In due time, in the fifth day of this great week, Messiah appeared to put away sin by the sacrifice of Himself. He paid the penalty of father Adam, and thus redeemed him and all of his posterity; He waited through the remainder of that fifth day and all of the sixth gathering His elect, His bride, His joint-heirs for the kingdom, and in the close of the sixth day all things are ready for the establishment of the kingdom, which marks the beginning of the seventh "last day" of the great week the "day of Christ" the day in which Messiah, head and body will reign over the affairs and interests of mankind, supervising all their matters, causing all things to work together for good that all may come to a clear accurate knowledge of the truth, that all who will may be delivered from the bondage of corruption and restored during those "times of restitution" to all that was lost in Adam and redeemed by the precious blood.
This day of Christ, in the early dawn of which we are already living, will be the great Palm Sunday, for a palm is a symbol of victory, and the record is that Messiah shall bring forth judgment unto victory.
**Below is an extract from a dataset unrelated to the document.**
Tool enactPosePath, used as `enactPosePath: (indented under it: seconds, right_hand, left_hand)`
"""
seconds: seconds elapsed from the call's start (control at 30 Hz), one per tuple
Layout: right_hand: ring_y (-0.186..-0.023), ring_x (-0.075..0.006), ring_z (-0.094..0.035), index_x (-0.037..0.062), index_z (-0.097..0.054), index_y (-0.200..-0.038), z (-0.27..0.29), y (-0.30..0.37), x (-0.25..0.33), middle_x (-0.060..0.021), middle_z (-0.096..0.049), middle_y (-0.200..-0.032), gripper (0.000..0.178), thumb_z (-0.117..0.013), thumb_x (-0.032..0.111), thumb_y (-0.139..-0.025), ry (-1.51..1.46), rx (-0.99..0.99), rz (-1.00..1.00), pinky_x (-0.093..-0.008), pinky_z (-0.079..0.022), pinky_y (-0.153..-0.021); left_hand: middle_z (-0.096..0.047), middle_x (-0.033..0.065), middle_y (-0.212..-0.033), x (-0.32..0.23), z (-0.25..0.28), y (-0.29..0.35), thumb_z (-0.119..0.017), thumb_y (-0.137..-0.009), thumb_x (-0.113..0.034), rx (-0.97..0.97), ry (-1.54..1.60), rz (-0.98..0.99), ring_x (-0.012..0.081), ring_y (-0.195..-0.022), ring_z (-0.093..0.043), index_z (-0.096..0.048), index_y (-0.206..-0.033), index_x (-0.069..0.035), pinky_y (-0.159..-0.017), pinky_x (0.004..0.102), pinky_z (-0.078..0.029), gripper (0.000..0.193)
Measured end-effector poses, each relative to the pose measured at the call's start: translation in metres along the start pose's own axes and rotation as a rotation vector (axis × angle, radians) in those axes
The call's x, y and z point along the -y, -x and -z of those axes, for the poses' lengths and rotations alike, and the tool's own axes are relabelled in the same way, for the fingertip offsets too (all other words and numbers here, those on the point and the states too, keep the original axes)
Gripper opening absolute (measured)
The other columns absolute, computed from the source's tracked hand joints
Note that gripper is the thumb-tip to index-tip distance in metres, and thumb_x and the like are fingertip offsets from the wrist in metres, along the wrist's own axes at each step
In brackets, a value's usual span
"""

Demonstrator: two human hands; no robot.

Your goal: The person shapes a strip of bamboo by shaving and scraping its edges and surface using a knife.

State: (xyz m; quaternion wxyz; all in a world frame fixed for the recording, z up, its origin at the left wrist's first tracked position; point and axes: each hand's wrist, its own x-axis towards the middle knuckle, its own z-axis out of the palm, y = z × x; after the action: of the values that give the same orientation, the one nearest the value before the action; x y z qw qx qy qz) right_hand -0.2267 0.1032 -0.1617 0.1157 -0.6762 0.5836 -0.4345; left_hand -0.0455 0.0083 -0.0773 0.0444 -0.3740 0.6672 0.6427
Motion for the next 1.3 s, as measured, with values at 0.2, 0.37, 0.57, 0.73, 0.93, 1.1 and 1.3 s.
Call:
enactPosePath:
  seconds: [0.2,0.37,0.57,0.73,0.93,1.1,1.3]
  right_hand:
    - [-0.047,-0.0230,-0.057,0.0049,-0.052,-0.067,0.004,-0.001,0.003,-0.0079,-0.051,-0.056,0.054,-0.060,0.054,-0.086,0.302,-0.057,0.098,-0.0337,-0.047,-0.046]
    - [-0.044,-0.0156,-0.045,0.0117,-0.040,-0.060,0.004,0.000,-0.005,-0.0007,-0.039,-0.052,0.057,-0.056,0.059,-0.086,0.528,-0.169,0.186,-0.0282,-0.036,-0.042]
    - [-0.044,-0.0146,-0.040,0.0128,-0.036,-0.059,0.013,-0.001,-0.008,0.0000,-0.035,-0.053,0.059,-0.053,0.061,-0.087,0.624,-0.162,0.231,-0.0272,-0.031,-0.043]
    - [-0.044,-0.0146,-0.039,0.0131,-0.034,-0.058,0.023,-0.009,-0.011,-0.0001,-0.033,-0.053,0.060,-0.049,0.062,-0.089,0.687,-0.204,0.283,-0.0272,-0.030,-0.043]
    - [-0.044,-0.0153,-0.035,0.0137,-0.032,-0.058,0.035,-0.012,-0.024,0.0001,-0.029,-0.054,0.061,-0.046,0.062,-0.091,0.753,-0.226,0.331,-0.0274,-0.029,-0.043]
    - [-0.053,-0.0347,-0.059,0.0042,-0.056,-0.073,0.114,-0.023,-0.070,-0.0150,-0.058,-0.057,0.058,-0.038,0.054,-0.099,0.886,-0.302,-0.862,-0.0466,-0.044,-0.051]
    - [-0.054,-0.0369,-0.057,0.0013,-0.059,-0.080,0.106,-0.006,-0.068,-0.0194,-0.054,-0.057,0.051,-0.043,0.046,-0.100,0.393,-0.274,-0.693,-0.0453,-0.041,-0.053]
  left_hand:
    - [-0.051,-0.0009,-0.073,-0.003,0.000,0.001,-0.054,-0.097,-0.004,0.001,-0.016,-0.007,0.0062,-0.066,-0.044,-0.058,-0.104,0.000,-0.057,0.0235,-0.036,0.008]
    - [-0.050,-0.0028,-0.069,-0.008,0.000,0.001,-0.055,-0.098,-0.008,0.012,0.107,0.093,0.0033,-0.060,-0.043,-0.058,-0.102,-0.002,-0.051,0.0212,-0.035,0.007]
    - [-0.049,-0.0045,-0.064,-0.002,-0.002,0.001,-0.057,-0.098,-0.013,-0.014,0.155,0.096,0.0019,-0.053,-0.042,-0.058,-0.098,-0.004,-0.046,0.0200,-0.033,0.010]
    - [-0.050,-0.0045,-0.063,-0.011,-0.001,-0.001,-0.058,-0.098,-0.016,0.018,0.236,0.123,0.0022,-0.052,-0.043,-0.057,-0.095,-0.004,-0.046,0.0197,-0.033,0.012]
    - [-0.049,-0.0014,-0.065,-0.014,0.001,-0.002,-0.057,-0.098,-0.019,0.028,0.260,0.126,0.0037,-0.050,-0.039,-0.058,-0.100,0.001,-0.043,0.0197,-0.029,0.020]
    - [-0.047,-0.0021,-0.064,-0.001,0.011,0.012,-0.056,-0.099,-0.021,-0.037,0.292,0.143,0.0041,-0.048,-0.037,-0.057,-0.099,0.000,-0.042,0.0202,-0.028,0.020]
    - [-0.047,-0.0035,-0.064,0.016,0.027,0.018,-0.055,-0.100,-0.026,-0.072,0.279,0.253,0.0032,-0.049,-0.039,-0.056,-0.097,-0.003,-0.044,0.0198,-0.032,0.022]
His day, therefore, will be a day of victory, a day of judgment, a day of disciplining the world, a day of correcting it in righteousness, a day of blessing the faithful and of punishing with stripes of correction the wayward, until at the close of His Millennial reign every member of our race shall have had full opportunity to return to harmony with God and to perfection of being. Some of us realize the situation in advance. Some of us already are strewing palm branches in the way of this glorious King of righteousness, so long promised and now about to take His sceptre and reign. Some of us delight to shout already that His kingdom is nearly at hand. Hosanna to Him that cometh in the name of the Lord! To Him whose kingdom is a righteous kingdom, in accord with the great principles of righteousness, and whose blessing is to extend to every creature for their uplift, and who ultimately will purify the world by destroying in the second death all who deliberately and willfully reject the grace and goodness of God manifested through the Messiah.